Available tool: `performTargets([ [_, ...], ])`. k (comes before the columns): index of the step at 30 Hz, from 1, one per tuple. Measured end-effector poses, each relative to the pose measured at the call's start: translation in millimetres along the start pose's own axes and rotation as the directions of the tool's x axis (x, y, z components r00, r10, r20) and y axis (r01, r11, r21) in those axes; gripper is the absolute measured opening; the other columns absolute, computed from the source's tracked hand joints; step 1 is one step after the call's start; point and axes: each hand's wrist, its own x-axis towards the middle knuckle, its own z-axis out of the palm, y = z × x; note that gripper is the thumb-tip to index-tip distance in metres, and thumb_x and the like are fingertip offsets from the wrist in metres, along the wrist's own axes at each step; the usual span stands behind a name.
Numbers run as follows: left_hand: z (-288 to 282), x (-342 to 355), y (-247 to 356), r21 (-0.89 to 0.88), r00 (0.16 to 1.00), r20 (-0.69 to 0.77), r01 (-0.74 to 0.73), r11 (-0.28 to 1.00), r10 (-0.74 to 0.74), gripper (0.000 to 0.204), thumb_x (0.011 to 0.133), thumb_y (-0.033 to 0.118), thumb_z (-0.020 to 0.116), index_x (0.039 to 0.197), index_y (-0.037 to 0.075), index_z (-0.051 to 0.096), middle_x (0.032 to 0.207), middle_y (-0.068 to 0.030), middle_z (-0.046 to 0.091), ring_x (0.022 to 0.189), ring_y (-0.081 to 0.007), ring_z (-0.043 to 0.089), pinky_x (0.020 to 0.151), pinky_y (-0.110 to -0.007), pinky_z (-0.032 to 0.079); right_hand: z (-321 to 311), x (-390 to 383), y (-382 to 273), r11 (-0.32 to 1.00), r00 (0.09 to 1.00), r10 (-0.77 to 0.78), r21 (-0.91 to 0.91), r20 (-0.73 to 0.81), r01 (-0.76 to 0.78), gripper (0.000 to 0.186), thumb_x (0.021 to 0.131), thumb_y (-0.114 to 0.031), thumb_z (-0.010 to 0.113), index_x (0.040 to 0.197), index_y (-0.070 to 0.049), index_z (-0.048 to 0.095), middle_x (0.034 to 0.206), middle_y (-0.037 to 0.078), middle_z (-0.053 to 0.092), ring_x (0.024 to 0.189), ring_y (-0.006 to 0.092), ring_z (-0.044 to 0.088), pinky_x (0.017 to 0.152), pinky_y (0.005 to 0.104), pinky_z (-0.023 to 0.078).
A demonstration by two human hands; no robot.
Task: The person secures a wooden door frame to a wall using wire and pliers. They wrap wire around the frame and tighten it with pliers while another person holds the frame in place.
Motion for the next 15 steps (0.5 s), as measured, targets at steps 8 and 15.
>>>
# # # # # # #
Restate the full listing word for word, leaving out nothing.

Available tool: `performTargets([ [_, ...], ])`. k (comes before the columns): index of the step at 30 Hz, from 1, one per tuple. Measured end-effector poses, each relative to the pose measured at the call's start: translation in millimetres along the start pose's own axes and rotation as the directions of the tool's x axis (x, y, z components r00, r10, r20) and y axis (r01, r11, r21) in those axes; gripper is the absolute measured opening; the other columns absolute, computed from the source's tracked hand joints; step 1 is one step after the call's start; point and axes: each hand's wrist, its own x-axis towards the middle knuckle, its own z-axis out of the palm, y = z × x; note that gripper is the thumb-tip to index-tip distance in metres, and thumb_x and the like are fingertip offsets from the wrist in metres, along the wrist's own axes at each step; the usual span stands behind a name.
Numbers run as follows: left_hand: z (-288 to 282), x (-342 to 355), y (-247 to 356), r21 (-0.89 to 0.88), r00 (0.16 to 1.00), r20 (-0.69 to 0.77), r01 (-0.74 to 0.73), r11 (-0.28 to 1.00), r10 (-0.74 to 0.74), gripper (0.000 to 0.204), thumb_x (0.011 to 0.133), thumb_y (-0.033 to 0.118), thumb_z (-0.020 to 0.116), index_x (0.039 to 0.197), index_y (-0.037 to 0.075), index_z (-0.051 to 0.096), middle_x (0.032 to 0.207), middle_y (-0.068 to 0.030), middle_z (-0.046 to 0.091), ring_x (0.022 to 0.189), ring_y (-0.081 to 0.007), ring_z (-0.043 to 0.089), pinky_x (0.020 to 0.151), pinky_y (-0.110 to -0.007), pinky_z (-0.032 to 0.079); right_hand: z (-321 to 311), x (-390 to 383), y (-382 to 273), r11 (-0.32 to 1.00), r00 (0.09 to 1.00), r10 (-0.77 to 0.78), r21 (-0.91 to 0.91), r20 (-0.73 to 0.81), r01 (-0.76 to 0.78), gripper (0.000 to 0.186), thumb_x (0.021 to 0.131), thumb_y (-0.114 to 0.031), thumb_z (-0.010 to 0.113), index_x (0.040 to 0.197), index_y (-0.070 to 0.049), index_z (-0.048 to 0.095), middle_x (0.034 to 0.206), middle_y (-0.037 to 0.078), middle_z (-0.053 to 0.092), ring_x (0.024 to 0.189), ring_y (-0.006 to 0.092), ring_z (-0.044 to 0.088), pinky_x (0.017 to 0.152), pinky_y (0.005 to 0.104), pinky_z (-0.023 to 0.078).
A demonstration by two human hands; no robot.
Task: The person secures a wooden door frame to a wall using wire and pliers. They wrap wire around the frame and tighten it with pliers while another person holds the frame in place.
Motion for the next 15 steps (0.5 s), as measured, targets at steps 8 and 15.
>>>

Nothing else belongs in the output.